■ WHAT YOU NEED TO DO ■
Exactly reproduce the lines of the listing below from the one containing "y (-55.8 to" through the one containing "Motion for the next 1". Skip the images.
===============
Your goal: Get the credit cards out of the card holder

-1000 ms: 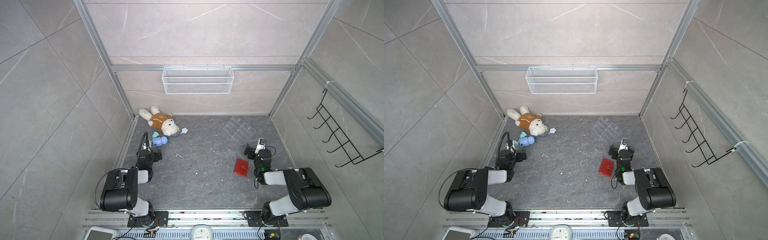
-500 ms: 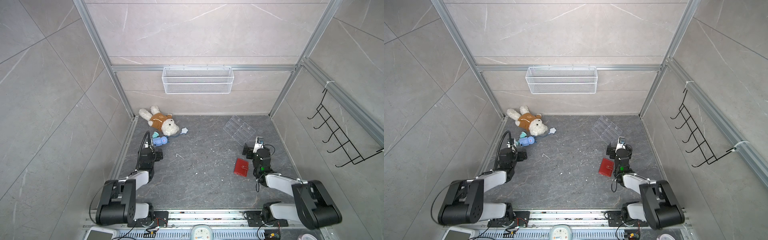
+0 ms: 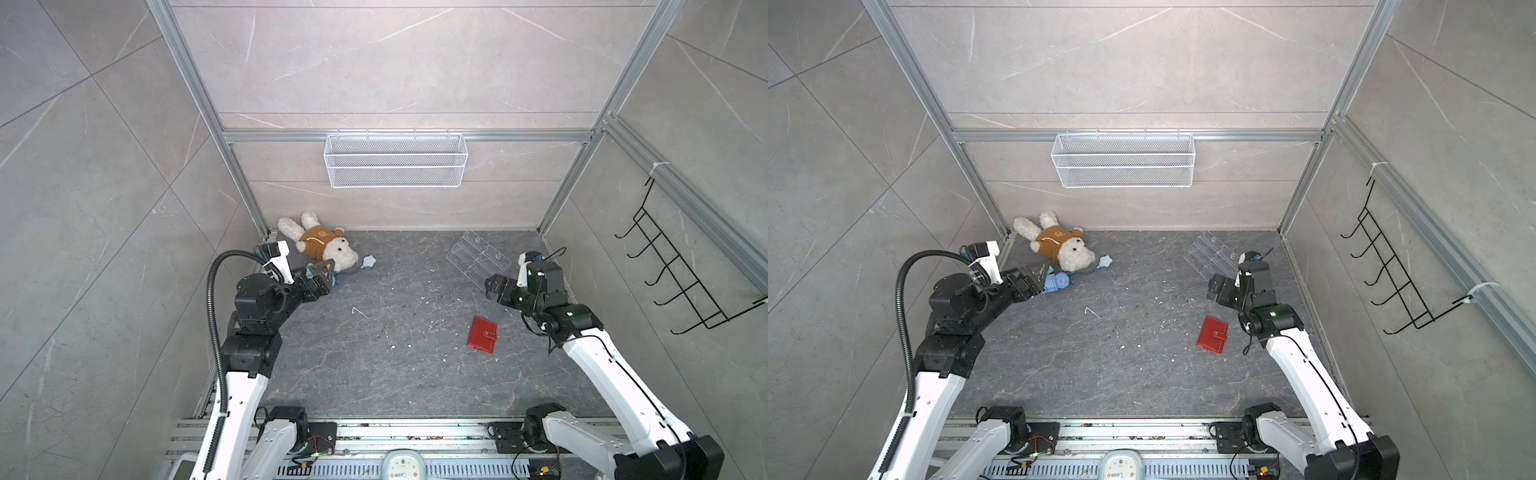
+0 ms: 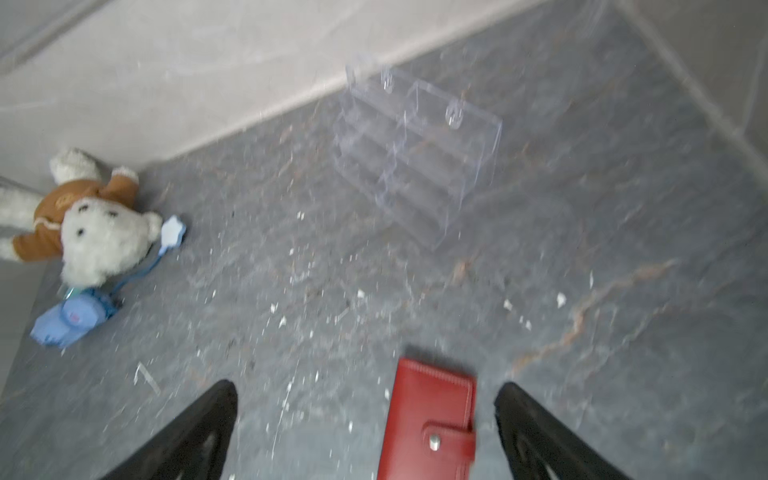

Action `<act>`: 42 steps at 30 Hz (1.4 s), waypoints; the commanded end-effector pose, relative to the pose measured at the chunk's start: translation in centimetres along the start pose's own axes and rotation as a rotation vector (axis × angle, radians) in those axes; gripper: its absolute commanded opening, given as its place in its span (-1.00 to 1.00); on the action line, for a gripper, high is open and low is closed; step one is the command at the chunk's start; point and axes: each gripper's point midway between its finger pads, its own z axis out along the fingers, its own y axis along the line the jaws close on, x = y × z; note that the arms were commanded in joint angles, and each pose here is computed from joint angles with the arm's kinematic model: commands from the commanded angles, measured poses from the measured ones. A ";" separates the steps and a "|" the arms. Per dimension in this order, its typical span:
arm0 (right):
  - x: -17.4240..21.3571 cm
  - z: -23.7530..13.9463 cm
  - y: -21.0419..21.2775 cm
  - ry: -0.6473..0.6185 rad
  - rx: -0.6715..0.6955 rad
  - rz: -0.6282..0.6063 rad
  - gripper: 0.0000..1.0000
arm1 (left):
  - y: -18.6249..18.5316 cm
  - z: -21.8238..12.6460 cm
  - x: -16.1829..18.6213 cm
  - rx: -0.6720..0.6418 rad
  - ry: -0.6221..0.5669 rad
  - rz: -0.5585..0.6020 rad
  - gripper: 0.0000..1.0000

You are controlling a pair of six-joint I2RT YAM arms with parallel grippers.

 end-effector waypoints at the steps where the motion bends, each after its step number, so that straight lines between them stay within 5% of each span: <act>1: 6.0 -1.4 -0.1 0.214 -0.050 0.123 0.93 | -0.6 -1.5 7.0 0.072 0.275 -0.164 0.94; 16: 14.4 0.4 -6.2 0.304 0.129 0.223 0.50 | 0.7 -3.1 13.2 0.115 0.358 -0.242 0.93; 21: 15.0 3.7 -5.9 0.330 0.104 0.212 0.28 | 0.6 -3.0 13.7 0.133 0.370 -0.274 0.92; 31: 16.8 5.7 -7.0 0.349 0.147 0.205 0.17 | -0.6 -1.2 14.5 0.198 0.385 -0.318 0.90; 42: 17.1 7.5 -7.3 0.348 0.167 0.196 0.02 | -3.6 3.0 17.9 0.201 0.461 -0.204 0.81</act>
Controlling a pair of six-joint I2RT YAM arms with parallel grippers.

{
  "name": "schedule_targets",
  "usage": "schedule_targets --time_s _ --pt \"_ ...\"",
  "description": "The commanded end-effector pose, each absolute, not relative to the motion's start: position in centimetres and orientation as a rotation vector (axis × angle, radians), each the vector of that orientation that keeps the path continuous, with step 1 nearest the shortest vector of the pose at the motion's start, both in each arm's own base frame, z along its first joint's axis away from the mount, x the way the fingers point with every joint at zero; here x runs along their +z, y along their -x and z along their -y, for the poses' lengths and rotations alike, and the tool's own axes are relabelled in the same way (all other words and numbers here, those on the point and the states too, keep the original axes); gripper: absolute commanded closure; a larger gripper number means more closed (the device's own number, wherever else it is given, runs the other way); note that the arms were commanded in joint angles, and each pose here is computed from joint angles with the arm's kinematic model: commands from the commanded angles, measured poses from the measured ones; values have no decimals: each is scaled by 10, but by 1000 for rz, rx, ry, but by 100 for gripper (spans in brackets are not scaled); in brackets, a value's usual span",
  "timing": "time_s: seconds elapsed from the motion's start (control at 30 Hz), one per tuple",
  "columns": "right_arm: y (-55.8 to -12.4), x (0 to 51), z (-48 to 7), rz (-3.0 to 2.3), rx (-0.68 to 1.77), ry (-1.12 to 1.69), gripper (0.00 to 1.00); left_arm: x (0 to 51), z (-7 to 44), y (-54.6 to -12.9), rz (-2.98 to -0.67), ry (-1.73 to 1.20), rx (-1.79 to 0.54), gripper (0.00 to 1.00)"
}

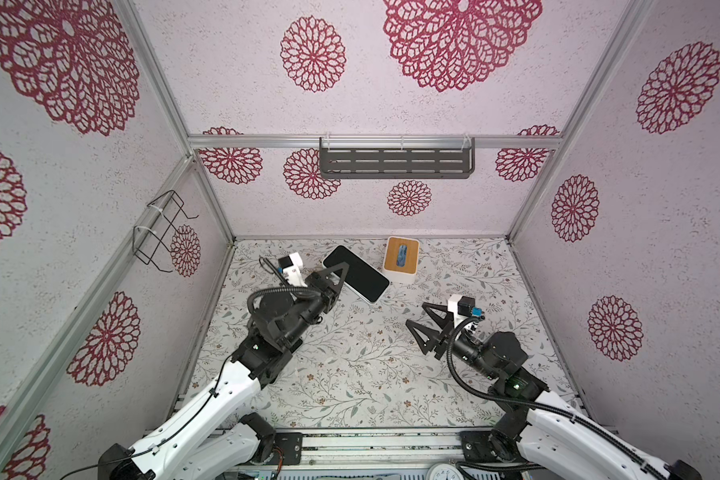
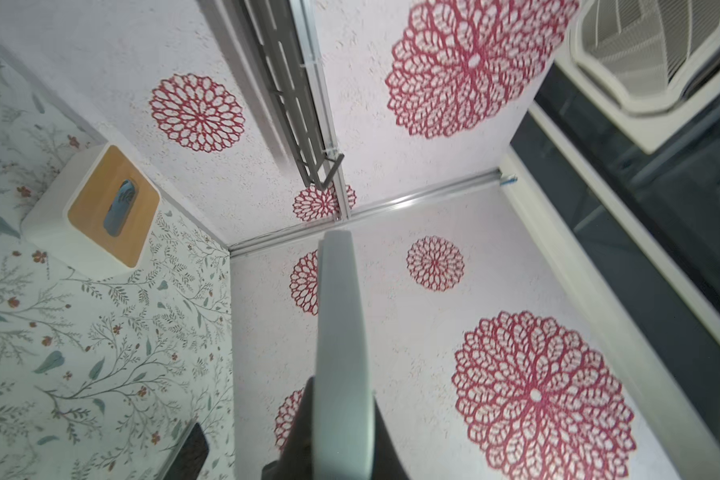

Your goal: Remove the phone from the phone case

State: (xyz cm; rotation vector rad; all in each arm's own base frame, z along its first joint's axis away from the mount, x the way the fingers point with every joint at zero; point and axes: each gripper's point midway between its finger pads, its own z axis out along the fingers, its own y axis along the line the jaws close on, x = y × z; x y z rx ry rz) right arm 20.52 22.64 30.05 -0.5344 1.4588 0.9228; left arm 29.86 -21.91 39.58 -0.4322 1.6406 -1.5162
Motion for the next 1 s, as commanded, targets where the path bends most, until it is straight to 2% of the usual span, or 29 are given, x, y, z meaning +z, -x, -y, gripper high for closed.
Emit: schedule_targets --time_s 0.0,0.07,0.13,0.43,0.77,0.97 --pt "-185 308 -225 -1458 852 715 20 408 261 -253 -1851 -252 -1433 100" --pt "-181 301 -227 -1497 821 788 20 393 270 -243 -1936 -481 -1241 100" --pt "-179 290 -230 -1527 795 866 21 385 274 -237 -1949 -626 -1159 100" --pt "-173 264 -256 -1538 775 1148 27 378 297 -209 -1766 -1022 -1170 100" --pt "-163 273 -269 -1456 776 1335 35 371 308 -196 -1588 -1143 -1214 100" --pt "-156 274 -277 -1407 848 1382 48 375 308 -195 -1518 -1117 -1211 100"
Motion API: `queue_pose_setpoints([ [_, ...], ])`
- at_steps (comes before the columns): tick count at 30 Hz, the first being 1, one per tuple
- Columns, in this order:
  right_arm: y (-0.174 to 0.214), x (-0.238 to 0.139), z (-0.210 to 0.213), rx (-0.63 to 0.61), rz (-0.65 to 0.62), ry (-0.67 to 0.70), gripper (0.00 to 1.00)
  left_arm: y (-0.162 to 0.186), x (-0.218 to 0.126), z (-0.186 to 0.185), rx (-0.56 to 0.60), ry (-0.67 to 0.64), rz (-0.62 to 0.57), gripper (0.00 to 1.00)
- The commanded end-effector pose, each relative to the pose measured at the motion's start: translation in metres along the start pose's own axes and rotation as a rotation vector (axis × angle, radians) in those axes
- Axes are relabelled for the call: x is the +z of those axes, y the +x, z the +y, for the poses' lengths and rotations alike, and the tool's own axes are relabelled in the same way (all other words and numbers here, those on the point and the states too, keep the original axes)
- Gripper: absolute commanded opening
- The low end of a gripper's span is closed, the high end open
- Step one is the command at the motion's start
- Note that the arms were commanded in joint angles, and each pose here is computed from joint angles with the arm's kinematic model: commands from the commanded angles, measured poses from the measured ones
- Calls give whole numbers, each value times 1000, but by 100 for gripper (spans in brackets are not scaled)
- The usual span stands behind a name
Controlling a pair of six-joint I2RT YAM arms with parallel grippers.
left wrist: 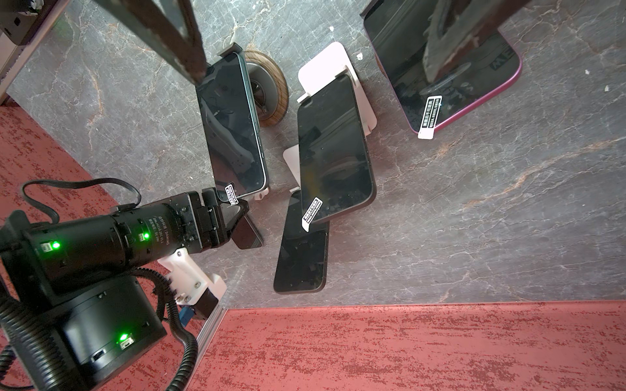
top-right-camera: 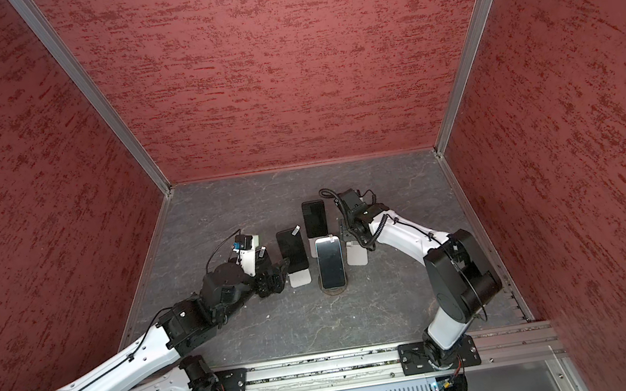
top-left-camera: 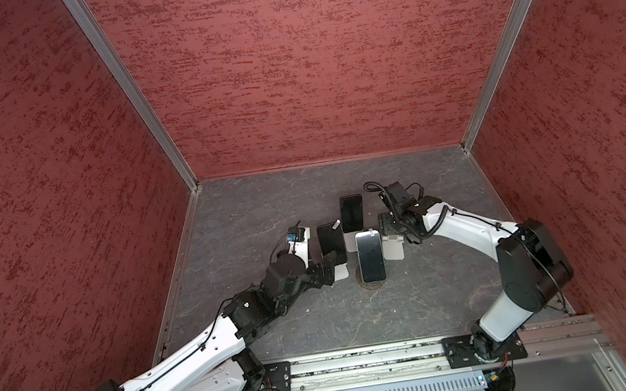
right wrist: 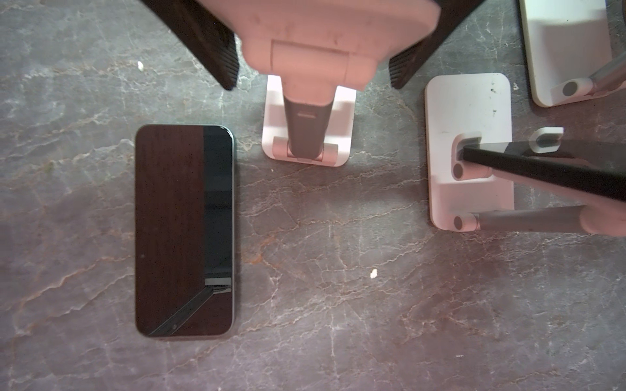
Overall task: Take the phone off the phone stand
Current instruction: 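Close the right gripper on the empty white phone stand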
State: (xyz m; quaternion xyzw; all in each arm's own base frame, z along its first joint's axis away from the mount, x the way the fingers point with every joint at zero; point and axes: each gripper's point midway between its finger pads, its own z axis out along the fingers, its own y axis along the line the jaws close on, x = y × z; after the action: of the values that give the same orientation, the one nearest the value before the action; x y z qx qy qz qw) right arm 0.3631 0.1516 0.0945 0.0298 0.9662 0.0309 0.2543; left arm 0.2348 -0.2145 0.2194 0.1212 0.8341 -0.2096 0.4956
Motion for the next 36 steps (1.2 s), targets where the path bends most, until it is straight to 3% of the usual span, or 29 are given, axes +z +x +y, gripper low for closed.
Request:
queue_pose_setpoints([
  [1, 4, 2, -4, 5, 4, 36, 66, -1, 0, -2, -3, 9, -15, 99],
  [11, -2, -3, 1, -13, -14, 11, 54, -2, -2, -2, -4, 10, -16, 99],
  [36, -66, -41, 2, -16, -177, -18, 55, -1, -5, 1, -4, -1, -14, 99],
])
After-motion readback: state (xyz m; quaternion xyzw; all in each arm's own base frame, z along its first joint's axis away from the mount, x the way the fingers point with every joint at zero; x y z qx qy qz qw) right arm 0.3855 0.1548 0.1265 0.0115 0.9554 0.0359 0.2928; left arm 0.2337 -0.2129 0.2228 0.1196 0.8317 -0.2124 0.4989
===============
■ WRITTEN RESPONSE ■
  "columns": "right_arm: y (-55.8 to -12.4), x (0 to 51), z (-48 to 7), rz (-3.0 to 2.3), rx (-0.68 to 1.77), ry (-1.12 to 1.69), gripper (0.00 to 1.00); left_arm: x (0 to 51), z (-7 to 44), y (-54.6 to -12.9), rz (-2.98 to -0.67), ry (-1.73 to 1.20), rx (-1.79 to 0.54), gripper (0.00 to 1.00)"
}


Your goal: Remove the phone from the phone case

State: (xyz cm; rotation vector rad; all in each arm's own base frame, z along its first joint's axis away from the mount, x the way the fingers point with every joint at zero; point and axes: each gripper's point midway between its finger pads, its own z axis out along the fingers, its own y axis along the line the jaws close on, x = y × z; x y z rx ry rz) right arm 20.52 22.64 30.05 -0.5344 1.4588 0.9228; left arm 29.86 -21.91 39.58 -0.4322 1.6406 -1.5162
Motion for the next 1 s, as commanded, targets where the path bends most, until it is straight to 2% of the usual span, or 29 are given, x, y, z meaning +z, -x, -y, gripper high for closed.

The required output is complete.